DATA FOR PROCESSING.
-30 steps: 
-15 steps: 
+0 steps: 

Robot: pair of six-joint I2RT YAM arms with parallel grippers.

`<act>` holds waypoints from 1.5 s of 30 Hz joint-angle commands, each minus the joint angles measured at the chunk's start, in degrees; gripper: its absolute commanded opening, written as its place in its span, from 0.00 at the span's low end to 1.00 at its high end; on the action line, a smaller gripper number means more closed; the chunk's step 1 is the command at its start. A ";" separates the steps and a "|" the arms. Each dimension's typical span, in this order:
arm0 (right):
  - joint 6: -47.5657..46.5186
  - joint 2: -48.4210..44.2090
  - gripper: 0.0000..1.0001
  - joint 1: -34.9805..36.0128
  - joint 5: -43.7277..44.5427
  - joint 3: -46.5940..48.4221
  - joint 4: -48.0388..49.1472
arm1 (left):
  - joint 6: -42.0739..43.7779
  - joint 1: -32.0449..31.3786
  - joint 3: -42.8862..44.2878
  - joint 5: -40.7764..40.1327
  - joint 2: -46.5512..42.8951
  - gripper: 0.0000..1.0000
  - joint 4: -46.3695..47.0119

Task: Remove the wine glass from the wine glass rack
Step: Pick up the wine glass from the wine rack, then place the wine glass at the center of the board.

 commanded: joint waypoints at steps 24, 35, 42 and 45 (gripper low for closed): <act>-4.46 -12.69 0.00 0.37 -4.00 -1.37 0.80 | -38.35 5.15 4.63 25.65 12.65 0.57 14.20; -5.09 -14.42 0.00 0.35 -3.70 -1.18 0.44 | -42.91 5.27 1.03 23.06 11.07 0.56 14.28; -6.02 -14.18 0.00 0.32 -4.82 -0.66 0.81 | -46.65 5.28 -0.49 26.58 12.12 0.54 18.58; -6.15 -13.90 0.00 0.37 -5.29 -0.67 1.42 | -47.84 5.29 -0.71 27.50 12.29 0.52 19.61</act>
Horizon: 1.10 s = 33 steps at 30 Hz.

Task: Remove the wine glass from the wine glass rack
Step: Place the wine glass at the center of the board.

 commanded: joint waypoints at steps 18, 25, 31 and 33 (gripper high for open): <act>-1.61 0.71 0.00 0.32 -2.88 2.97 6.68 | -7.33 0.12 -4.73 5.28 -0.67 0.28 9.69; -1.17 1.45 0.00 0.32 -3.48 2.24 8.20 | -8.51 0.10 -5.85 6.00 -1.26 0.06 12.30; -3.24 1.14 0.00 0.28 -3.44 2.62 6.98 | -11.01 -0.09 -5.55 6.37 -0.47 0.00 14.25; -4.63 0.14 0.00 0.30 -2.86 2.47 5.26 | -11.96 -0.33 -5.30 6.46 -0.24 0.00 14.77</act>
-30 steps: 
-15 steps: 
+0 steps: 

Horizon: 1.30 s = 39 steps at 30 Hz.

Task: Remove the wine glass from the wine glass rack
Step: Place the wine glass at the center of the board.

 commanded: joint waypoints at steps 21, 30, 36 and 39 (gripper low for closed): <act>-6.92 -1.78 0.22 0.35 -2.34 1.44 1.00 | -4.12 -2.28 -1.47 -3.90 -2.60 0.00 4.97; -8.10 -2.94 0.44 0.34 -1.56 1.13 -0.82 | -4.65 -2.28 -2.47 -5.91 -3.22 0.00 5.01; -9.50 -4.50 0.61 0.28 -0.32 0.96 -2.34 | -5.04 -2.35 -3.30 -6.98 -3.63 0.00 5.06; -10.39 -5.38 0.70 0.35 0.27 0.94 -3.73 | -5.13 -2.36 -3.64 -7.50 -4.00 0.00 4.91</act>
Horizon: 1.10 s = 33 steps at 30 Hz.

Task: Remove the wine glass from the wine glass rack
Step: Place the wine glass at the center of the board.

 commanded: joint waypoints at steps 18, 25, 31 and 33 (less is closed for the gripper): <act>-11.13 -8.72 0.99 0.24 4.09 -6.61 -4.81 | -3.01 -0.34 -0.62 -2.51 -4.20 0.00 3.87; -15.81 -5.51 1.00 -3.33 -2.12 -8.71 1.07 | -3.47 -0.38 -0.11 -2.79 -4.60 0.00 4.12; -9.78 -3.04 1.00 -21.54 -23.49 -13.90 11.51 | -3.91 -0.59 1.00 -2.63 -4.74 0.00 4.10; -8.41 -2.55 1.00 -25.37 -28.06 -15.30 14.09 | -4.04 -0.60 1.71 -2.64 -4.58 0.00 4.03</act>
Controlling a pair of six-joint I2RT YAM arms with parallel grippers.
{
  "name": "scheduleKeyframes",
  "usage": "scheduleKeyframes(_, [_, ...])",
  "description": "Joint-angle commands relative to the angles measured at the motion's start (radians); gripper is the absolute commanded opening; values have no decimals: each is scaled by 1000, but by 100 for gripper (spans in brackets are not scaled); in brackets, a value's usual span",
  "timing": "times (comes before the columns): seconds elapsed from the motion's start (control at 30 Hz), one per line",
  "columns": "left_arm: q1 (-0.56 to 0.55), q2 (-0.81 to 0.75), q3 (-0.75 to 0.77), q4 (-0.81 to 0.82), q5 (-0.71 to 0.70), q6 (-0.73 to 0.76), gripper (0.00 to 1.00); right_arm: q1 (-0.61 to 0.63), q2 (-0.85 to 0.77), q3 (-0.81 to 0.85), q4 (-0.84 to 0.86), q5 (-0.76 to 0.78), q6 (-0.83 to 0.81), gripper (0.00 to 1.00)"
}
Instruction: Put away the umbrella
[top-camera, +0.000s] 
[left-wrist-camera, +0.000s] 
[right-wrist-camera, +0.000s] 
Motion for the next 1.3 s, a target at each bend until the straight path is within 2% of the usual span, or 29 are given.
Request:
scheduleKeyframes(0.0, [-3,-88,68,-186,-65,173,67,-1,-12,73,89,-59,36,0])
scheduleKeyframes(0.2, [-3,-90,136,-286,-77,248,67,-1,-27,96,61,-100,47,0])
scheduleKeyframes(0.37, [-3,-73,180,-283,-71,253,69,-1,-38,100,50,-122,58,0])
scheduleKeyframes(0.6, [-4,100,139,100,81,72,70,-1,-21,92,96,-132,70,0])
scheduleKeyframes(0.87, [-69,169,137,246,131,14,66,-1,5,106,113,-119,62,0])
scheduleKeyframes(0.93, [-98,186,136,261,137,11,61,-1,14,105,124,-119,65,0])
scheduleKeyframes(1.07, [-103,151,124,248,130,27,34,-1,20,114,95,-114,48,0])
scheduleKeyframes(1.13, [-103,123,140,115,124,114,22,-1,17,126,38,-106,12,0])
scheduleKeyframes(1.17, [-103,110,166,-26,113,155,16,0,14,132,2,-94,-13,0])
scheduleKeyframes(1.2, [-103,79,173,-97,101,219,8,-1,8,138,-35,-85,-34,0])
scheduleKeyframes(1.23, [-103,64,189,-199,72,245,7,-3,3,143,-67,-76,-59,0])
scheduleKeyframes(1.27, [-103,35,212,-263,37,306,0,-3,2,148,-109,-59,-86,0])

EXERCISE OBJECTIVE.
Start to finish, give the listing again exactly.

SOLUTION TO THIS PROBLEM.
-30 steps: 
-15 steps: 
+0 steps: 

Robot: pair of six-joint I2RT YAM arms with parallel grippers.

`<act>` holds waypoints from 1.5 s of 30 Hz joint-angle commands, each minus the joint angles measured at the chunk's start, in degrees; gripper: its absolute commanded opening, written as its place in its span, from 0.00 at the span's low end to 1.00 at its high end; on the action line, a smaller gripper number means more closed; the chunk's step 1 is the command at its start. A ";" separates the steps and a "|" the arms. Each dimension's typical span, in this order:
arm0 (right):
  - joint 6: -47.5657..46.5186
  - joint 2: -48.4210..44.2090
  - gripper: 0.0000..1.0001
  - joint 1: -34.9805..36.0128
  - joint 5: -43.7277..44.5427
  - joint 3: -46.5940..48.4221
  - joint 4: -48.0388..49.1472
arm1 (left):
  - joint 6: -42.0739..43.7779
  - joint 1: -32.0449..31.3786
  - joint 3: -42.8862..44.2878
  - joint 5: -40.7764..40.1327
  - joint 2: -46.5512..42.8951
  - gripper: 0.0000..1.0000
  - joint 4: -46.3695..47.0119

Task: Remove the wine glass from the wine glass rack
Step: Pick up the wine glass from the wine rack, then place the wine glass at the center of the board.

 commanded: joint waypoints at steps 24, 35, 42 and 45 (gripper low for closed): <act>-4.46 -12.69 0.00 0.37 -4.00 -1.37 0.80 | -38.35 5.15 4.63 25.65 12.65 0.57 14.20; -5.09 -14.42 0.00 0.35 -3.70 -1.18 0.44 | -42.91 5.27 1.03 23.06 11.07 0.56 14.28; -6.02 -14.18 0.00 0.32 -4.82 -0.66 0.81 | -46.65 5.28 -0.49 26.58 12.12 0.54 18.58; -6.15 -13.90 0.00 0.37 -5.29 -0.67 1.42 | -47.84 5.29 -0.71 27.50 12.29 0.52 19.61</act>
Horizon: 1.10 s = 33 steps at 30 Hz.

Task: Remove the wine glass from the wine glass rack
Step: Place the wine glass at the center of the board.

 commanded: joint waypoints at steps 18, 25, 31 and 33 (gripper high for open): <act>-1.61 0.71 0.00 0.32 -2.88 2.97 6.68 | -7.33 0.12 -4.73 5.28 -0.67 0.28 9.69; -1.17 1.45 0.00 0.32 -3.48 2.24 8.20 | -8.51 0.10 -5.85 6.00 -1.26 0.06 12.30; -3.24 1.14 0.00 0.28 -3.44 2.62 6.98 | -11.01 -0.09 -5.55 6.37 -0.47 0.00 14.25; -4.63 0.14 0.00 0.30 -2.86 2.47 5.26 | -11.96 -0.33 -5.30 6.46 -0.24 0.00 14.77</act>
-30 steps: 
-15 steps: 
+0 steps: 

Horizon: 1.30 s = 39 steps at 30 Hz.

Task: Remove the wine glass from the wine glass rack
Step: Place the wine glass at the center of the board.

 commanded: joint waypoints at steps 21, 30, 36 and 39 (gripper low for closed): <act>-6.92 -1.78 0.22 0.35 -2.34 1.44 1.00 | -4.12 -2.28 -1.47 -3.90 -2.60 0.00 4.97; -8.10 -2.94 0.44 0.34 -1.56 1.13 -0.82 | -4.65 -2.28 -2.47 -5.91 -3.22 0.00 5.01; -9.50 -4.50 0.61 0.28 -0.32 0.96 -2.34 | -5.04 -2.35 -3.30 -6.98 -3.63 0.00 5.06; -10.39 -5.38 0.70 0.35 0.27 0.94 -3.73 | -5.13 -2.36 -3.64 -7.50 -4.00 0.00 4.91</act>
Horizon: 1.10 s = 33 steps at 30 Hz.

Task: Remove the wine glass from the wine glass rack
Step: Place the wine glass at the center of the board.

 commanded: joint waypoints at steps 18, 25, 31 and 33 (less is closed for the gripper): <act>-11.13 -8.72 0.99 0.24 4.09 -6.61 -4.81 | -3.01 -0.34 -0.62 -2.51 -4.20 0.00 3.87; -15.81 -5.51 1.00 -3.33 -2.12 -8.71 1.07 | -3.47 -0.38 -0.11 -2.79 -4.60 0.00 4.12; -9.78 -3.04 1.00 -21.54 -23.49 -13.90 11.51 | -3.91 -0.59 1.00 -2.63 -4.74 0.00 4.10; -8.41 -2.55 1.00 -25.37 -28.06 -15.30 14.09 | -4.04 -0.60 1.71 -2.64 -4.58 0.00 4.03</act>
Controlling a pair of six-joint I2RT YAM arms with parallel grippers.
{
  "name": "scheduleKeyframes",
  "usage": "scheduleKeyframes(_, [_, ...])",
  "description": "Joint-angle commands relative to the angles measured at the motion's start (radians); gripper is the absolute commanded opening; values have no decimals: each is scaled by 1000, but by 100 for gripper (spans in brackets are not scaled); in brackets, a value's usual span",
  "timing": "times (comes before the columns): seconds elapsed from the motion's start (control at 30 Hz), one per line",
  "columns": "left_arm: q1 (-0.56 to 0.55), q2 (-0.81 to 0.75), q3 (-0.75 to 0.77), q4 (-0.81 to 0.82), q5 (-0.71 to 0.70), q6 (-0.73 to 0.76), gripper (0.00 to 1.00); right_arm: q1 (-0.61 to 0.63), q2 (-0.85 to 0.77), q3 (-0.81 to 0.85), q4 (-0.84 to 0.86), q5 (-0.76 to 0.78), q6 (-0.83 to 0.81), gripper (0.00 to 1.00)"
}
Instruction: Put away the umbrella
[top-camera, +0.000s] 
[left-wrist-camera, +0.000s] 
[right-wrist-camera, +0.000s] 
Motion for the next 1.3 s, a target at each bend until the straight path is within 2% of the usual span, or 29 are given.
Request:
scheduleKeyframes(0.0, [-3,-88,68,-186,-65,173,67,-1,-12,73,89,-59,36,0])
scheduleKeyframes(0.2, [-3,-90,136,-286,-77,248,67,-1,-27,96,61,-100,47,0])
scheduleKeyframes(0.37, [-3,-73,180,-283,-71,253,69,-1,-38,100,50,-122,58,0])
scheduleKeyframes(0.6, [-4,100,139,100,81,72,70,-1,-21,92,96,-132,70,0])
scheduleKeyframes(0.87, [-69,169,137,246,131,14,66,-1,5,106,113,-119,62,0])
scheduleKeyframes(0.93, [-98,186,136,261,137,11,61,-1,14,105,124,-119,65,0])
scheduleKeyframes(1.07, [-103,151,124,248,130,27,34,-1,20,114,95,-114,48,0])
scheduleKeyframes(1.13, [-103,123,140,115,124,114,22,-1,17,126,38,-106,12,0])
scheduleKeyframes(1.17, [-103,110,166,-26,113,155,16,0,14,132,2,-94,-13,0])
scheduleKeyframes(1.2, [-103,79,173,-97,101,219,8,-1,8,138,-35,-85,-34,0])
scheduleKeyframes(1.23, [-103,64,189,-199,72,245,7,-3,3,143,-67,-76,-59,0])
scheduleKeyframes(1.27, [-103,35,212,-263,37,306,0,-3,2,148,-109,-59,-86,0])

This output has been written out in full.